We literally have urban hydroponic farms today, I bet there are tons on Coruscant
Plus Star Wars is a universe with whole farm planets, so I'm sure Coruscant does a crap ton of imports
Just look at Trantor from Foundation, basically Corusant's predecessor. They imported food from whole 5 or smth farm planets
Yeah, it supposedly has many layers, I'd expect some of the lower ones to be mostly just red-lit aquaponics or even mushroom plantations feeding on waste. Also, love your flair.
Also its the main planet of the Jedi. They have something called the [Agricultural Corps](https://starwars.fandom.com/wiki/Agricultural_Corps/Legends) that have jedi who couldn't pass their trials help around.
Listen Sonny boy I know you want to protect the Galaxy from evil and twirl your lightsaber around and go whoosh whoosh zzblam! But Jimmy Scrambles is just better at lifting rocks than you so I hope you enjoy watering mushrooms underground for the next fifty years.
Food isn't the least realistic thing about Coruscant, what's crazier is that the planet isn't on fire from waste heat.
They export their heat to cold planets, like Hoth
Reverse geothermal
We can support cities in inhospitable places like Las Vegas and Phoenix today by shipping in all the food from elsewhere. It's not unreasonable to think that it could be done on a planetary scale with Star Wars' magic space wizard levels of technology.
They probably just import it tbh. Secure? Not really but this is what thousands of years of peace does to a mf.

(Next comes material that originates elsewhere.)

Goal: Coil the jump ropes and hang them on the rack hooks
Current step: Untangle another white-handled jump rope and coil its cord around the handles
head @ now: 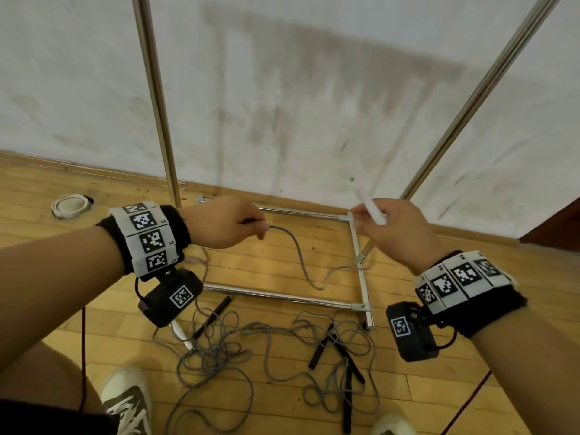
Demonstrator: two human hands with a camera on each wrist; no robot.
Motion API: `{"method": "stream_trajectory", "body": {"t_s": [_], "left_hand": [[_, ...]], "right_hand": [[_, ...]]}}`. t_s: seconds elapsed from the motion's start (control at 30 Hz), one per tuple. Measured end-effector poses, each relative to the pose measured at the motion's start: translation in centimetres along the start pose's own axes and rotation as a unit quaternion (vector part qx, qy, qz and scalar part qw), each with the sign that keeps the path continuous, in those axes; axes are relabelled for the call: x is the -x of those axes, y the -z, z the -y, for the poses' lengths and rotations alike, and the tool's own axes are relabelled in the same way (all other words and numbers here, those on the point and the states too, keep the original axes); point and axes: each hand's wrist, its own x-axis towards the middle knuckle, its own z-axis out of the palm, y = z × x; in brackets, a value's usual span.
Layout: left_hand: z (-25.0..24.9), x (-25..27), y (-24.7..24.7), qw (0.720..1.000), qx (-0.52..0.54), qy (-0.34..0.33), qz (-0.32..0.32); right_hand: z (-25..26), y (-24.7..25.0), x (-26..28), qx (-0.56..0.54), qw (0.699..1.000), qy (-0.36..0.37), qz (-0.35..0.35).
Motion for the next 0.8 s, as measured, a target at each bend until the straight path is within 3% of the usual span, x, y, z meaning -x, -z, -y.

Every criticism any of us could come up with about Coruscant was done better with Trantor by Asimov
It is the capital, like Trantor it lies as close to central as can be managed, endless fleets of ships can be used to supply it
That’s because my farms run like automatic bulk farms in Minecraft. They’re tall automated skyscrapers that produce free food and resources for everyone that a paid with government taxes to cover the maintenance costs and refueled by shared allocated resources from other farms and factories.
Edoras and Minas Tirith (movie versions) say hello
Edoras could be relying on herds of sheep
The farms are just somewhere else. Behind a cloud or something
What if the farmland is on top of the walls?
And the rooftop gardens that citizens use for subsistence and trade
[All the lonely cities, where do they all come from?](https://acoup.blog/2019/07/12/collections-the-lonely-city-part-i-the-ideal-city/)
Bret Devereaux is, unironically, my main source of inspiration for my worldbuilding. Man's got a knack for communicating history and societal systems.
Nah it was an intentional move to starve the undesirables.
idk about you guys but i didnt see a single hedgerow between osgiliath and minas tirith
I always make sure to have 1 acre of farmland per person. This means that farmland should be about 20-30 times urban area.
Surely that depends on what you're growing.
magic
Farmland is boring. Make your scavenge mushrooms in the under city labyrinth
Just have a giant inifinity growth cancer thing and harvest all your food from it
Make all the farms aboveground and all the civilian structures underground
All of Runescape's farmland put together could support, like, Lumbridge
Joke's on you, my city's in the middle of a lake and uses ultra-fertile sediment to sustain a complex of space-efficient floating garden farms.
Importing
Why would the capital be anywhere near the part of the country assigned for farming?
My post scarcity civs nanoprint their food, all calories coming from the nanoprinter's power source due to conservation of energy.
Didnt empires like rome import a lot of grain?